Pavel Kravchenko, CIO B&N Bank Digital

B&n bank

B&N Bank is one of Russia’s top five banks, with the country’s fastest-growing digital banking business and millions of customers.

The challenge

The digital banking department wanted to maintain required levels of credit, while increasing sales efficiency for digital products, credit usage, new client acquisition and retention. The best way to achieve this was to create an online communication process whenever a customer used their credit card.

Why Polymatica?

To carry on using their existing solution, particularly with the need for customisation, was going to be extremely costly. The bank wanted a modern solution to support online operations with high volumes of data, smart data discovery and advanced analytics capabilities.
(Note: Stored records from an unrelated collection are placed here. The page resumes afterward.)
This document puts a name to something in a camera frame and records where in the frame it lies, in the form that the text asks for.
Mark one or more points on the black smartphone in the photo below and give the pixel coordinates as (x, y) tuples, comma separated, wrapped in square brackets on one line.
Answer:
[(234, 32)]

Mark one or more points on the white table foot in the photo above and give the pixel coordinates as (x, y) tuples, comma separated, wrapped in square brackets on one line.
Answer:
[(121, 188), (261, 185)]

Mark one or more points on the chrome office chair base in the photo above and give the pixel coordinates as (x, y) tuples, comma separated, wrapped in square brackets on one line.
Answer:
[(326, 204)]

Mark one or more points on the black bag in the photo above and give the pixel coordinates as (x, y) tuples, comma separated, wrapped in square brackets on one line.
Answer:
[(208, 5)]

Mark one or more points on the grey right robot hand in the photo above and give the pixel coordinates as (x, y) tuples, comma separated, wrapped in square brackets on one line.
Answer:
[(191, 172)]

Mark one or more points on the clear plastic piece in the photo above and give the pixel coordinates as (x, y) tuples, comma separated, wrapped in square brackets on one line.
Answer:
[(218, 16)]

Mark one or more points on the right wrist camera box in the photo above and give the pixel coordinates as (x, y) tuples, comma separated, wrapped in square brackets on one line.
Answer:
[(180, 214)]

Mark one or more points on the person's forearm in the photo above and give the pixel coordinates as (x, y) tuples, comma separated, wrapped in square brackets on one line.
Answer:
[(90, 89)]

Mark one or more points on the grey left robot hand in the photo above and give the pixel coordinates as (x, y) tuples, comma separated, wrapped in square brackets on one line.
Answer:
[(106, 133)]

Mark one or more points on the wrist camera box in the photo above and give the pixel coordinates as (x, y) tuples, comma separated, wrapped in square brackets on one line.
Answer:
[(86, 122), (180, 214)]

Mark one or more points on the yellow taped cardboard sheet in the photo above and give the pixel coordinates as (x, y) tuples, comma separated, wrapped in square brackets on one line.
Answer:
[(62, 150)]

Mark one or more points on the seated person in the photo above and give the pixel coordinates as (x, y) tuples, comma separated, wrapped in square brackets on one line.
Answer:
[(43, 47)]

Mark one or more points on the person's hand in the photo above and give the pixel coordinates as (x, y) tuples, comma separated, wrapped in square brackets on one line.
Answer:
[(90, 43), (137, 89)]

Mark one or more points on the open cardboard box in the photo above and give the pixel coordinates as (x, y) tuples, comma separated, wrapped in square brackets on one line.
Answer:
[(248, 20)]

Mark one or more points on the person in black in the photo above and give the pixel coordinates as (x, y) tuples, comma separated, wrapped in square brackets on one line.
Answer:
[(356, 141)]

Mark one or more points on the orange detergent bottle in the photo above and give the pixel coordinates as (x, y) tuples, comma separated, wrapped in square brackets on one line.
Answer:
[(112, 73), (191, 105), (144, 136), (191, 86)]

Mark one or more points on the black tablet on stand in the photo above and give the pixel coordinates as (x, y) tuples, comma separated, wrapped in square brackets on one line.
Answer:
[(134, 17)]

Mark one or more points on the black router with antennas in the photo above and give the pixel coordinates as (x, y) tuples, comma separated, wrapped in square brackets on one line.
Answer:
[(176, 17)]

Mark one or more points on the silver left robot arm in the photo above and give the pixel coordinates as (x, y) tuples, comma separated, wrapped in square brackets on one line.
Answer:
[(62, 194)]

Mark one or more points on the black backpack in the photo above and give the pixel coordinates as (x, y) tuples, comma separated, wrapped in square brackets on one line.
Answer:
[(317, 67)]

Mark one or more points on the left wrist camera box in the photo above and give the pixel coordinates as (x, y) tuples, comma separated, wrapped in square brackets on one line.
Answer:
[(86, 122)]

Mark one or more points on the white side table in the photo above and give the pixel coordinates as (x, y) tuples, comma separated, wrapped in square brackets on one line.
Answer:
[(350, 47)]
A direct connection to the data source was also essential. They chose Polymatica as the best fit.

The solution

Full implementation took less than three weeks, including preparing the virtual server, system set up, and connecting to data sources, plus creating cubes and some functional validation. Building Polymatica into B&N Bank’s existing IT infrastructure required no changes – in fact, the architecture was simplified.

Business benefits

Rise conversion rates up to 34%

Improved customer targeting and quality of communication led to a rise in conversion rates to 34%, so all marketing communications are now profitable

Increased speed to market for new products

The length of the analytical cycle changed from several weeks to just a few hours, while speed to market increased 30 times for new services and products

Growth of citizen data scientists

Polymatica has become a tool for everyone, so there’s less need for high profile specialists to perform the same analytical routines.